Luke 23:33-34 When they came to the place called the Skull, they crucified him there, along with the criminals—one on his right, the other on his left. Jesus said, “Father, forgive them, for they do not know what they are doing.” And they divided up his clothes by casting lots.
The act of crucifixion is so horrible that Luke could do no more than use the bare words, “they crucified him.” Mel Gibson did us a great favor by directing and producing the movie, The Passion. The raw brutality, the reality of what was done to Jesus is hard for us even to imagine. We can quibble over the exact location of the nails in His hands, since a nail in the center of the palm would rip out with the body weight of the person crucified, and archaeologists have found bones that had had a nail run through the ball of the heel from the side, rather than simply with the feet crossed, but such details don’t change the fundamental facts. Jesus was nailed to that cross for us, not for His own sins but for ours. As a matter of fact, in the movie, Mel Gibson himself is the one holding the spike as it is hammered in. Luke doesn’t make clear the timing of Jesus’ statement recorded here, whether it was as the nails were being hammered, as he lay there nailed to the cross, or after the cross was raised and His weight was supported by the nails driven through His flesh, but that again is immaterial. The point is that He said it, asking that we be forgiven for our sins that brought crucifixion upon Him. And the point about the soldiers rolling dice to decide who got His clothing drives home the point that for the soldiers this was just a job, and the clothing of the executed was part of their pay for doing it. Paintings and movies always have some sort of loin cloth, but the reality was that He likely wasn’t left even with that, because shame was a major part of the punishment. We really don’t grasp all that Jesus went through for us, or the magnitude of the love that made Him do it.
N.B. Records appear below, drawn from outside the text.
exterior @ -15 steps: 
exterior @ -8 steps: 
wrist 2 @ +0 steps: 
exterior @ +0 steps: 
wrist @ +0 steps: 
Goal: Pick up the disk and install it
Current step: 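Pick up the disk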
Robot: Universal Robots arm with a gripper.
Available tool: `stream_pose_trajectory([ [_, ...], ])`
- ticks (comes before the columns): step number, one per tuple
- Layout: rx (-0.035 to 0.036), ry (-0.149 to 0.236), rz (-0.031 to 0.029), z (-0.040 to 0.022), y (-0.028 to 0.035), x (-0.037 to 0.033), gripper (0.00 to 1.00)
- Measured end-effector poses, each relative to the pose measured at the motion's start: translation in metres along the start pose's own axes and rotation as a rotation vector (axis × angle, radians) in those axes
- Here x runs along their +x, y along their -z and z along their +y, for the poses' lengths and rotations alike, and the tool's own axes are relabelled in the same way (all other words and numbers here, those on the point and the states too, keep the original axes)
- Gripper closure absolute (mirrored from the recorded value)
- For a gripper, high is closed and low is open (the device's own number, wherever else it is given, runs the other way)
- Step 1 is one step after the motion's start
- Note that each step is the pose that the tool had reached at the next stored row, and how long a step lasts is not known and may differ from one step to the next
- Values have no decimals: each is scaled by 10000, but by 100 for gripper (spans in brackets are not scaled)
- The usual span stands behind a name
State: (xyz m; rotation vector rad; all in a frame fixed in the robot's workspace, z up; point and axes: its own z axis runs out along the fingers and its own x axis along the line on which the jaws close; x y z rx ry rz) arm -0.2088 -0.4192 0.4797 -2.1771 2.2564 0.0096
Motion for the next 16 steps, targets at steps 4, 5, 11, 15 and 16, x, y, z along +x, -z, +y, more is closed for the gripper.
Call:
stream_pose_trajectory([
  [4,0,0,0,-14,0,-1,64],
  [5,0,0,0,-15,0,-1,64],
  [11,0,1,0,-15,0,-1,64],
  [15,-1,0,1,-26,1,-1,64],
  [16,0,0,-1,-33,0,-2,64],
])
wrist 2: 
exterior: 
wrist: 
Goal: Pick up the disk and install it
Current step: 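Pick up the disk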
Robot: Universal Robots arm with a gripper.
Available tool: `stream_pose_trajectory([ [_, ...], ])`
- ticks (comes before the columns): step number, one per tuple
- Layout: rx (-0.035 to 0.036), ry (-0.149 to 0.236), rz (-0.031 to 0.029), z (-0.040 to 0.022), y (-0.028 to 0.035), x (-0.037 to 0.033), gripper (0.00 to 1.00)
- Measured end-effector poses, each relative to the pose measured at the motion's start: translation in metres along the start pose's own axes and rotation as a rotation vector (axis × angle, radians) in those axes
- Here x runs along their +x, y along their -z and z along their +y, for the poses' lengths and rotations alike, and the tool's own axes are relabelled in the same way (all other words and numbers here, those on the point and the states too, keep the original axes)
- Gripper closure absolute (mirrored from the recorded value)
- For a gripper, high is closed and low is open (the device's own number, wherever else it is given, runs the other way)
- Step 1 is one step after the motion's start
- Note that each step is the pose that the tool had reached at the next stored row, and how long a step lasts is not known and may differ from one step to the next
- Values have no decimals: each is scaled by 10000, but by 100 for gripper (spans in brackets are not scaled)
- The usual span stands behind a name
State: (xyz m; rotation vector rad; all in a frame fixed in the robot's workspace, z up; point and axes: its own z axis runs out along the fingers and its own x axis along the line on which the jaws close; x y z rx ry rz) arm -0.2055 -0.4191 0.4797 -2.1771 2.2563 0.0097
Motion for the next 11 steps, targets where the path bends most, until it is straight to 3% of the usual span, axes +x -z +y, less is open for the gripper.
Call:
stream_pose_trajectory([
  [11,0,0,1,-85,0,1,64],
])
When we realize that it was our own sin that did that to Him, we are transformed as we need to be, and as Paul said, we are crucified with Him, and it is no longer we who live, but Christ who lives in and through us. (Galatians 2:20)
Every time I perform a wedding I do a minor dramatization of the crucifixion, to drive home the reality of God’s love for us, in contrast to our own conditional love. Even so, I could benefit from more meditation on the cross and all that transpired there. I have known the facts of the Gospel for as long as I can remember, but there is a world of difference between knowing facts and letting them “dwell in you.” (Colossians 3:16) Since Jesus is the Word of God (John 1) and He lives in me, in a way that cannot be explained by either physics or biology, then the goal of my existence is to let Him do so more and more, and a major factor in that is to live out the truth of the Bible. I find myself running in linguistic and logical circles trying to explain it, because it is indeed beyond merely human understanding. (Ephesians 3:19) I need both to be caught up in the wonder of it all and to live it out in fully practical terms, letting it control every detail of my life, because the love of God is worthy of that and more.
Father, this is Good Friday indeed. Thank You for that day 2000 years ago, and thank You for all that You have planned for today. Help me live each moment of today in right relationship with You and with those around me, by the love that only You can supply, for Your glory. Thank You. Hallelujah!